Por otro lado.
Lourdes condujo el auto hasta un lugar apartado.
Se detuvo.
Abrió su bolso en el asiento del copiloto y sacó un frasco de pastillas.
Se sirvió una pastilla blanca y se la tragó.
Pasaron varios minutos.
Solo entonces cesaron los temblores de su cuerpo y la sensación de asfixia, como si estuviera a punto de morir.
Lourdes se recargó en el asiento. En su rostro no quedaba ni rastro de la actitud despreocupada y libre de antes.
Solo había dolor, confusión, y el entumecimiento que queda tras haber sido atormentada innumerables veces.
***
A altas horas de la noche.
Lourdes regresó a su casa en el Continente de Bravaria, se quitó los tacones sin cuidado y los dejó tirados en la entrada.
También arrojó su chaqueta y su bolso al sofá.
Caminó descalza hacia la licorera y se sirvió una copa de vino tinto.

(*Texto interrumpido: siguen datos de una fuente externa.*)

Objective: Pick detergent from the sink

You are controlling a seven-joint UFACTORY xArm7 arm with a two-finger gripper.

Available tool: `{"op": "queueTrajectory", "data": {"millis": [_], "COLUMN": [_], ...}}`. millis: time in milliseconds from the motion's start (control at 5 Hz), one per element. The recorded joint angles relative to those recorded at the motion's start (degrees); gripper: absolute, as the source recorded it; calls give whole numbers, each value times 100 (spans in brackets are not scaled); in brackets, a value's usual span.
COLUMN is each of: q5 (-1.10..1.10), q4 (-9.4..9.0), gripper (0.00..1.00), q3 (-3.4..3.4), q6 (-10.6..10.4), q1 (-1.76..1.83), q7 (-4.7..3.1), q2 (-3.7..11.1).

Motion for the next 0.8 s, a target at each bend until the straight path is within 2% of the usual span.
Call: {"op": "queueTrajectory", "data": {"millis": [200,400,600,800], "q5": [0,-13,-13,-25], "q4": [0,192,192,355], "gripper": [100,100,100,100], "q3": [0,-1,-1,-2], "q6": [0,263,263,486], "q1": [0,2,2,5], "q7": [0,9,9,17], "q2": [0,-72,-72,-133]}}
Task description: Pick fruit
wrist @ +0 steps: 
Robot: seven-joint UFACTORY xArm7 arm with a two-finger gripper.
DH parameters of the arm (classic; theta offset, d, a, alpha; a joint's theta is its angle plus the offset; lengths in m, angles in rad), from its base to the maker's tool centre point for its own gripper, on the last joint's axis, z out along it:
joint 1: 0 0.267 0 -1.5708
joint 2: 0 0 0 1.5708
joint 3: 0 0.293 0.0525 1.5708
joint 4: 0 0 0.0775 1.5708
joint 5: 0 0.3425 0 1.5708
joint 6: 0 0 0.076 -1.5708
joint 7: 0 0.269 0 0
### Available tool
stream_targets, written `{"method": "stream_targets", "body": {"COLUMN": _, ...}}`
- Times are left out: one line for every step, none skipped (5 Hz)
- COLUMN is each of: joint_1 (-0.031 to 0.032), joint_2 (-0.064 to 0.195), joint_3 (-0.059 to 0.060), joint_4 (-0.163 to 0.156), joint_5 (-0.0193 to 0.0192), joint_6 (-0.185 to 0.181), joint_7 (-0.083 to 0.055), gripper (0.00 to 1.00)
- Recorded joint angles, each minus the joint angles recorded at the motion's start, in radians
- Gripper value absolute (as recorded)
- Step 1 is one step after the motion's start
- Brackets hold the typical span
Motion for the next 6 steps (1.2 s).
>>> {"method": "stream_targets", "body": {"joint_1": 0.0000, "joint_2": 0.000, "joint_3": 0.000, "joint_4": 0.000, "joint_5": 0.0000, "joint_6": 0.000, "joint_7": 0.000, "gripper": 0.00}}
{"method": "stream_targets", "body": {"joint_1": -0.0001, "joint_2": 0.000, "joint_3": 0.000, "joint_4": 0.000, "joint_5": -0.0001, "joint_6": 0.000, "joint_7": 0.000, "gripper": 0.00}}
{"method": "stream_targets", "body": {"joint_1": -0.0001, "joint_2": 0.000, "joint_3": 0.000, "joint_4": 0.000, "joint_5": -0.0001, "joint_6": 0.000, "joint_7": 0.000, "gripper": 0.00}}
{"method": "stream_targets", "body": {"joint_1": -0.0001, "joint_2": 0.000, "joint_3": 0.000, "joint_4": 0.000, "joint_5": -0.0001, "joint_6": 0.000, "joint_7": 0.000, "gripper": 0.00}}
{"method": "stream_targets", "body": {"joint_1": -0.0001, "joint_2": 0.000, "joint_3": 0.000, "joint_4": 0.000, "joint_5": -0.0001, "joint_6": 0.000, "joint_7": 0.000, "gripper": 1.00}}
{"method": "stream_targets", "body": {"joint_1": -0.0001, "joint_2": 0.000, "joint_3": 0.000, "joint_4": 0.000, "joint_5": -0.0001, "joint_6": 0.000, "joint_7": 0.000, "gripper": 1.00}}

Justo cuando estaba disfrutándolo plácidamente, escuchó un ruido a sus espaldas.
Lourdes se volteó y vio a Darío Alzamora, quien acababa de salir de bañarse. Con el torso desnudo y los ojos oscuros llenos de profundidad, la observaba.
¿?
La mirada de Lourdes repasó sus marcados abdominales y luego subió hacia su rostro apuesto y sin el menor defecto.
Era, sin lugar a dudas, un deleite para la vista.
Dejó de agitar la copa de vino, alzó ligeramente una ceja y preguntó: —¿Cuándo volviste? ¿Ya terminaste con los asuntos en África?
El trabajo que le había asignado debía tomarle al menos dos meses.
¿Cuánto tiempo había pasado? ¿Dos semanas?
—Ya terminé.
Darío asintió en voz baja. A pesar de sentir el rechazo en sus palabras, no mostró la menor señal de molestia.
Se agachó para acomodar los tacones que ella había dejado tirados en desorden.
Luego, agarró unas pantuflas, caminó hacia Lourdes y se las puso con delicadeza.
¡Zas!
Lourdes frunció el ceño, pateó las pantuflas lejos con mal genio: —¿Ya terminaste? Darío Alzamora, más te vale que no me estés tomando el pelo.
—Puedes revisarlo. —Darío le sujetó los finos tobillos y volvió a acomodarle los pies en las pantuflas.